*Action item*. The task calls for the lines from the start of the entries below through the line with "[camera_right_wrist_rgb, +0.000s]", given again verbatim, with every picture dropped.

(Entries taken from a collection)
* * *
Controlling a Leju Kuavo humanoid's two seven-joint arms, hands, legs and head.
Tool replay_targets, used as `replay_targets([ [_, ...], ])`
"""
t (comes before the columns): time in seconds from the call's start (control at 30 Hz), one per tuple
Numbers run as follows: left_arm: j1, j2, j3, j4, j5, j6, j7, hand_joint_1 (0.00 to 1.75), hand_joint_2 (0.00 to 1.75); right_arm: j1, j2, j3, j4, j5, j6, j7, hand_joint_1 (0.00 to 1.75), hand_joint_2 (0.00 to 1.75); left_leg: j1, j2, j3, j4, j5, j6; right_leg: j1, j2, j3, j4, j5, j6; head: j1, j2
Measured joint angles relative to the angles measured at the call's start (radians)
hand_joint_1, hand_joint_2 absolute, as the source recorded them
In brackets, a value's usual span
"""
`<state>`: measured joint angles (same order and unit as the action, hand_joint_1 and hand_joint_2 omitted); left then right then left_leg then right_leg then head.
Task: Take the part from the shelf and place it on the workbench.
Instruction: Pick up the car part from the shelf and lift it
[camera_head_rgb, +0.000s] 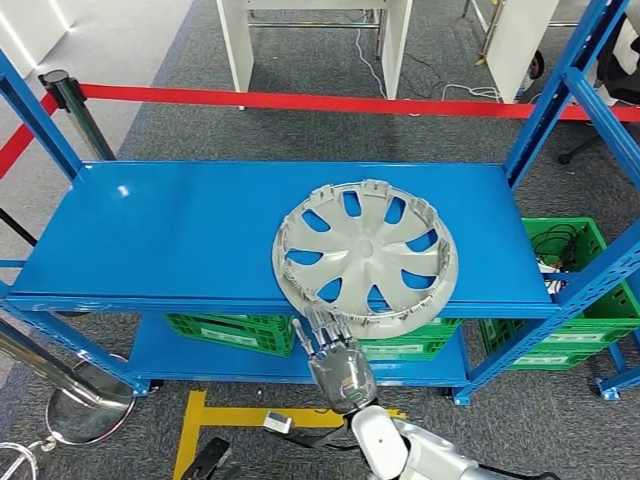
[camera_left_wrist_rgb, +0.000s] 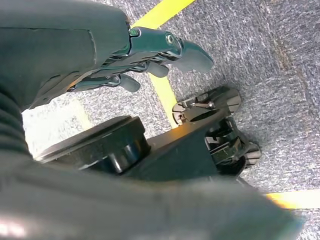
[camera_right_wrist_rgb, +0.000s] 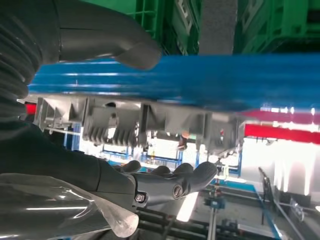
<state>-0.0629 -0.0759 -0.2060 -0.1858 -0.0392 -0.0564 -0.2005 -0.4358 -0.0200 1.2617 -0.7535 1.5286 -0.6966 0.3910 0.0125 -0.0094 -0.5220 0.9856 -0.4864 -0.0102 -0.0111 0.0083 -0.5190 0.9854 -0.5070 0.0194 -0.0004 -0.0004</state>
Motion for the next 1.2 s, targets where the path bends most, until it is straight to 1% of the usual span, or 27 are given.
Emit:
replay_targets([
  [0.13, 0.0, -0.001, 0.0, 0.0, 0.001, 0.001, 0.0, 0.0, 1.75, -0.003, 0.021, -0.044, 0.054, 0.016, 0.0, -0.039, 0.0, 1.75, 0.0, 0.0, 0.0, 0.0, 0.0, 0.0, 0.0, 0.0, 0.0, 0.0, 0.0, 0.0, 0.0, 0.0],
  [0.33, 0.0, -0.002, 0.0, 0.0, 0.005, 0.001, 0.0, 0.0, 1.75, -0.006, 0.035, -0.101, 0.085, 0.031, 0.0, -0.055, 0.0, 1.75, 0.0, 0.0, 0.0, 0.0, 0.0, 0.0, 0.0, 0.0, 0.0, 0.0, 0.0, 0.0, 0.0, 0.0],
  [0.47, 0.0, -0.002, 0.0, 0.0, 0.006, 0.001, 0.0, 0.0, 1.75, -0.006, 0.037, -0.117, 0.085, 0.035, 0.0, -0.056, 0.0, 1.75, 0.0, 0.0, 0.0, 0.0, 0.0, 0.0, 0.0, 0.0, 0.0, 0.0, 0.0, 0.0, 0.0, 0.0],
  [0.6, 0.002, -0.002, 0.001, 0.0, 0.007, 0.004, -0.002, 0.0, 1.75, -0.002, 0.035, -0.214, 0.026, 0.039, -0.001, -0.059, 0.0, 1.75, 0.0, 0.0, 0.0, 0.0, 0.0, 0.0, 0.0, 0.0, 0.0, 0.0, 0.0, 0.0, 0.0, 0.0],
  [0.7, 0.004, -0.002, 0.001, 0.0, 0.007, 0.004, -0.004, 0.0, 1.75, 0.005, 0.032, -0.242, -0.021, 0.039, -0.001, -0.067, 0.0, 1.75, 0.0, 0.0, 0.0, 0.0, 0.0, 0.0, 0.0, 0.0, 0.0, 0.0, 0.0, 0.0, 0.0, 0.0],
  [0.97, 0.006, -0.002, 0.001, 0.0, 0.007, -0.001, -0.009, 0.0, 1.75, 0.016, 0.029, -0.271, -0.049, 0.04, -0.001, -0.097, 0.0, 1.75, 0.0, 0.0, 0.0, 0.0, 0.0, 0.0, 0.0, 0.0, 0.0, 0.0, 0.0, 0.0, 0.0, 0.0],
  [1.1, 0.007, -0.003, 0.001, 0.0, 0.006, -0.002, -0.009, 0.0, 1.75, 0.017, 0.032, -0.27, -0.018, 0.039, 0.002, -0.087, 0.0, 1.75, 0.0, 0.0, 0.0, 0.0, 0.0, 0.0, 0.0, 0.0, 0.0, 0.0, 0.0, 0.0, 0.0, 0.0],
  [1.2, 0.006, -0.004, 0.001, 0.0, 0.008, -0.005, -0.009, 0.0, 1.75, 0.01, 0.047, -0.257, 0.027, 0.014, 0.01, -0.074, 0.0, 1.75, 0.0, 0.0, 0.0, 0.0, 0.0, 0.0, 0.0, 0.0, 0.0, 0.0, 0.0, 0.0, 0.0, 0.0],
])
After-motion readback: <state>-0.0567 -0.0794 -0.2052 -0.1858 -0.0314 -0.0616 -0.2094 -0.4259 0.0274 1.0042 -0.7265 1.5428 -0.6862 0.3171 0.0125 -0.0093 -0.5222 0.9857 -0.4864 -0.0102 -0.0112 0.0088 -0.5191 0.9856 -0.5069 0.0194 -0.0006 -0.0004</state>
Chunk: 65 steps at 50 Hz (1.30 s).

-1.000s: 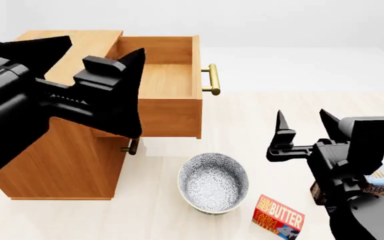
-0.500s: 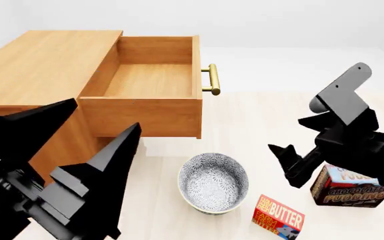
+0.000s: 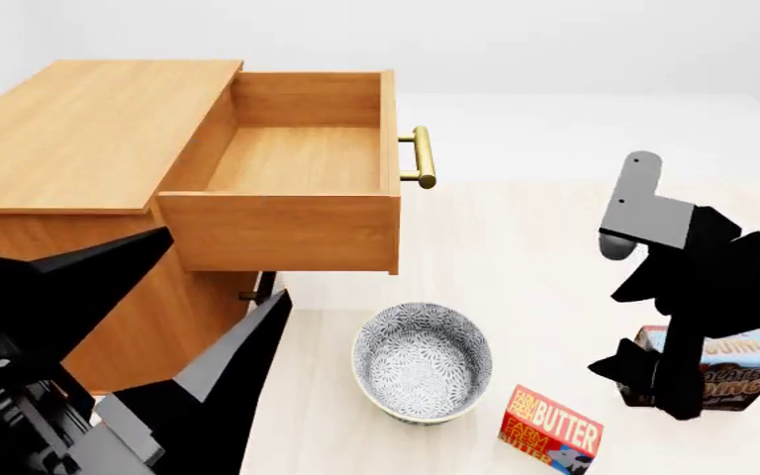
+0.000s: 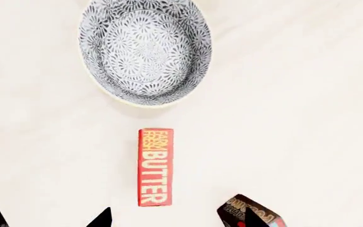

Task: Put the butter at the back in the top drawer of the cabinet and close it.

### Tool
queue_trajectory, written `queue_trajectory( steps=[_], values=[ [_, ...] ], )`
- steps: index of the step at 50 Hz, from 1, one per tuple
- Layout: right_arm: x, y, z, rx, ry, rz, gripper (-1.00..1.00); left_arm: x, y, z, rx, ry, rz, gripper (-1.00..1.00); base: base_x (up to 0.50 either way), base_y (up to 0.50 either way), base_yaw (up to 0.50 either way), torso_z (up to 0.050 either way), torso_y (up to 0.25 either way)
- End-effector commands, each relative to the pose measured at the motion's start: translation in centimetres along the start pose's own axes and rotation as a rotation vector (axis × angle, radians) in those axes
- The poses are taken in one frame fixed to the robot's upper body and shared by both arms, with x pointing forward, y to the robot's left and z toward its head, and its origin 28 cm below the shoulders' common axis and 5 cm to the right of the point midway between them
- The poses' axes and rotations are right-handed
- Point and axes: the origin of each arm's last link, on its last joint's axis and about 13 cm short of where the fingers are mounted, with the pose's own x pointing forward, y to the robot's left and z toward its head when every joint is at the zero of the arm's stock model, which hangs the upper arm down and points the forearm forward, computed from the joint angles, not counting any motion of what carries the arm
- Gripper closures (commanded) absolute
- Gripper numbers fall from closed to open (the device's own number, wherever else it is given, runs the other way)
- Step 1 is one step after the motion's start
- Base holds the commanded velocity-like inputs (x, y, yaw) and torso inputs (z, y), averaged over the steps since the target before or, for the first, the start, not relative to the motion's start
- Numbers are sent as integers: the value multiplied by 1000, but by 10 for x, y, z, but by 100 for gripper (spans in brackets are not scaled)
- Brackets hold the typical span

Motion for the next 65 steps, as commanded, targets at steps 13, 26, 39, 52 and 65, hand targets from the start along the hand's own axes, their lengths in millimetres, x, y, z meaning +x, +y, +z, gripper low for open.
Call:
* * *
*Result below*.
Controlling a Leju Kuavo humanoid's two seven-joint arms, hands, legs and head.
Tool replay_targets, used as `replay_targets([ [_, ...], ])`
"""
t (comes before the columns): time in seconds from the call's start (control at 30 Hz), one per tuple
Numbers run as follows: left_arm: j1, j2, j3, j4, j5, j6, j7, hand_joint_1 (0.00 to 1.75), hand_joint_2 (0.00 to 1.75); right_arm: j1, j2, j3, j4, j5, j6, j7, hand_joint_1 (0.00 to 1.75), hand_joint_2 (0.00 to 1.75); left_leg: j1, j2, j3, j4, j5, j6; right_leg: j1, j2, j3, j4, j5, j6; head: j1, j2
Measured joint angles relative to the angles measured at the call's start (radians)
hand_joint_1, hand_joint_2 absolute, as the source recorded them
In brackets, a value's usual span
"""
`<state>`: measured joint angles (same order and unit as the action, hand_joint_1 and hand_joint_2 omitted); left then right then left_leg then right_leg then head.
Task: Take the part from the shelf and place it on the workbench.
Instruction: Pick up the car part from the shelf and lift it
[camera_head_rgb, +0.000s] 
[camera_left_wrist_rgb, +0.000s] 
[camera_right_wrist_rgb, +0.000s] 

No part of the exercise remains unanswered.